1935 : Votre maison comme abri anti-aérien
Texte de David Monteyne
Deux ouvrages et quelque soixante et une publications du gouvernement britannique rejetés par la bibliothèque municipale de York (York Public Library) sont réunis dans un coffret de la collection du CCA. Les publications regorgent de conseils et de plans dessins très convaincants illustrant, avec un aplomb tout churchillien, « les caractéristiques idéales de tout bâtiment ainsi que celles à éviter en regard des effets perturbateurs des bombardements aériens. »
Une histoire de la seconde guerre mondiale sur le front britannique transparaît à travers les titres de ces publications. La collection commence en 1935 avec une publication du Home Office, le ministère de l’intérieur britannique, intitulée Air Raid Precautions [Précautions à prendre en cas d’attaque aérienne], qui commence en précisant que son existence « n’implique en rien un risque de guerre imminente ». Trois ans plus tard, le ministère confirme les craintes grandissantes en publiant Pamphlet on Garden Trenches, un manuel sur les abris anti-bombardement personnels, et The Duties of Air Raid Wardens, un survol des devoirs du préposé aux attaques aériennes. Dans cette dernière publication, des notes manuscrites donnent les noms et adresses de préposés locaux ainsi que d’autres employés du gouvernement à contacter en cas d’urgence.
Les ouvrages publiés en 1939 témoignent des intenses préparatifs à la guerre à l’échelle nationale. Le bureau du lord du Sceau privé s’adresse directement au peuple à propos de « ce que vous devez savoir au cas où la guerre éclaterait » – alertes en cas d’attaque aérienne, masques à gaz, panne majeure d’électricité, etc. Les industries et les institutions se voient donner des conseils quant au « Camouflage de bâtiments et équipement d’envergure » (y compris des échantillons de couleurs) et aux « précautions à prendre en cas d’attaque aérienne à l’attention des musées, des galeries de peinture et des bibliothèques publiques ».
Dès 1941 émerge la pertinence d’un autre mode de préparation, comme en témoigne Advising the Public in the Event of an Invasion [Aviser le public en cas d’invasion]. L’année suivante, ces simples conseils cèdent la place à Consolidated Instructions to Invasion Committees (Confidential), des instructions confidentielles à l’attention des comités spéciaux chargés des invasions, et autres considérations tels les tribunaux en zone de guerre et les pouvoirs étendus du gouvernement en cas d’urgence nationale.
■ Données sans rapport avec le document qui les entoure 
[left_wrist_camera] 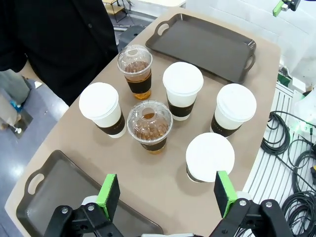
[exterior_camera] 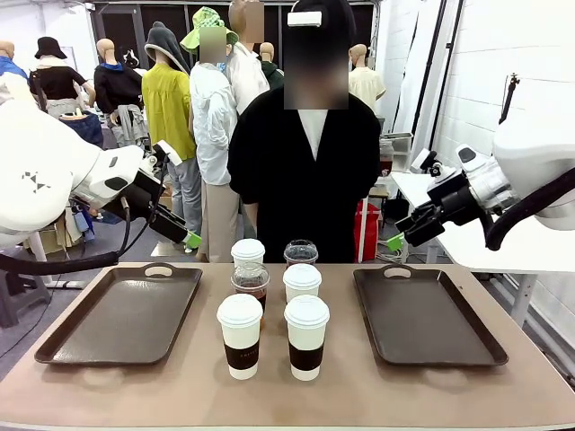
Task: Distribute the coffee onto the tray.
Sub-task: Pick up one iced Americano and place it on the right Handle tray.
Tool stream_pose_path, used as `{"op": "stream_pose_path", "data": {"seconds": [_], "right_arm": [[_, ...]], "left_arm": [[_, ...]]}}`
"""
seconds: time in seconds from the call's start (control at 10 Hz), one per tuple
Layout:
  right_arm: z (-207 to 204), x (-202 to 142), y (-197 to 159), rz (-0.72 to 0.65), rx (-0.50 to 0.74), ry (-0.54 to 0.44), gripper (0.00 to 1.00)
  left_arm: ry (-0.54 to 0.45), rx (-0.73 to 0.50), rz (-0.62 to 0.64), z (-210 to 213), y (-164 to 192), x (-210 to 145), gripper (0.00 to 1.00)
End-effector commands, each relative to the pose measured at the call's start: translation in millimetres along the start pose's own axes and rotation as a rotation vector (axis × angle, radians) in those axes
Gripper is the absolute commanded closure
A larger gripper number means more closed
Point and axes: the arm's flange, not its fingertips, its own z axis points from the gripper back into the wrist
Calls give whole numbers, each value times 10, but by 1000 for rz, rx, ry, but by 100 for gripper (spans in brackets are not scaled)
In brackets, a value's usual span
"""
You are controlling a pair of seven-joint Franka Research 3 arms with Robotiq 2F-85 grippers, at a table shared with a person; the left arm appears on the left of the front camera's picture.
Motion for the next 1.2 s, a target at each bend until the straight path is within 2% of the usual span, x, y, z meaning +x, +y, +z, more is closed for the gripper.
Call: {"op": "stream_pose_path", "data": {"seconds": [0.0, 1.1], "right_arm": [[-17, -9, -16, 8, 16, -12, 0], [-17, -9, -16, 8, 16, -12, 0]], "left_arm": [[-3, -5, 1, 6, 3, -3, 0], [-3, -5, 1, 6, 3, -3, 0]]}}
L’invasion n’a jamais eu lieu, et la collection est restée la même jusqu’en 1949, avec ses dix-huit fascicules reliés au cordon bleu en un volumineux ouvrage intitulé Civil Defence Manual of Basic Training [Manuel d’entraînement de base en défense civile]. Il est plausible de penser que ces ouvrages sont représentatifs des réimpressions de documents de la Seconde Guerre mondiale, comme en témoignent les intercalaires à propos de « l’avènement de la bombe atomique » soigneusement ajoutés aux fascicules par les bibliothécaires responsables du référencement.
Ce manuel traitant de défense en période de guerre froide constitue une étape intéressante en regard des techniques actuelles en matière de sécurité intérieure, telles qu’utilisées par les architectes et autres spécialistes aux États-Unis et ailleurs. Comme l’illustre cette pièce de la collection du CCA, qui couvre deux décennies, les bases de la défense telle que l’envisageaient les Anglo-américains étaient jetées : abris (qu’ils soient publics ou privés), prévention des incendies et procédures de décontamination, sauvetage et premiers soins, plans d’urgence en approvisionnement alimentaire et renforcement des bâtiments contre les attaques, ce que les Britanniques appellent la défense structurelle (« structural defence »).
Pendant la période qui voit les États-Unis établir leurs politiques en matière de défense, aux alentours de 1951, les autorités s’inspirèrent grandement du modèle britannique pour leurs publications. Au fil de nombreuses transformations d’ordre bureaucratique, la United States civil defence (ministère de la Défense) devient FEMA, la Federal Emergency Management Agency, qui transférera ses compétences en matière d’attaques ennemies au Department of Homeland Security (ministère de l’Intérieur) après le 11 septembre 2001. La lecture des manuels traitant d’organisation de la sécurité et de planification révèle aujourd’hui encore les mêmes considérations quant aux « caractéristiques idéales de tout bâtiment et celles à éviter » en cas d’attaque aérienne ou à la voiture piégée.
David Monteyne était chercheur invité au CCA en 2008-2009. Une sélection de ces publications a été présentée dans le cadre de notre exposition Architecture en uniforme en 2011.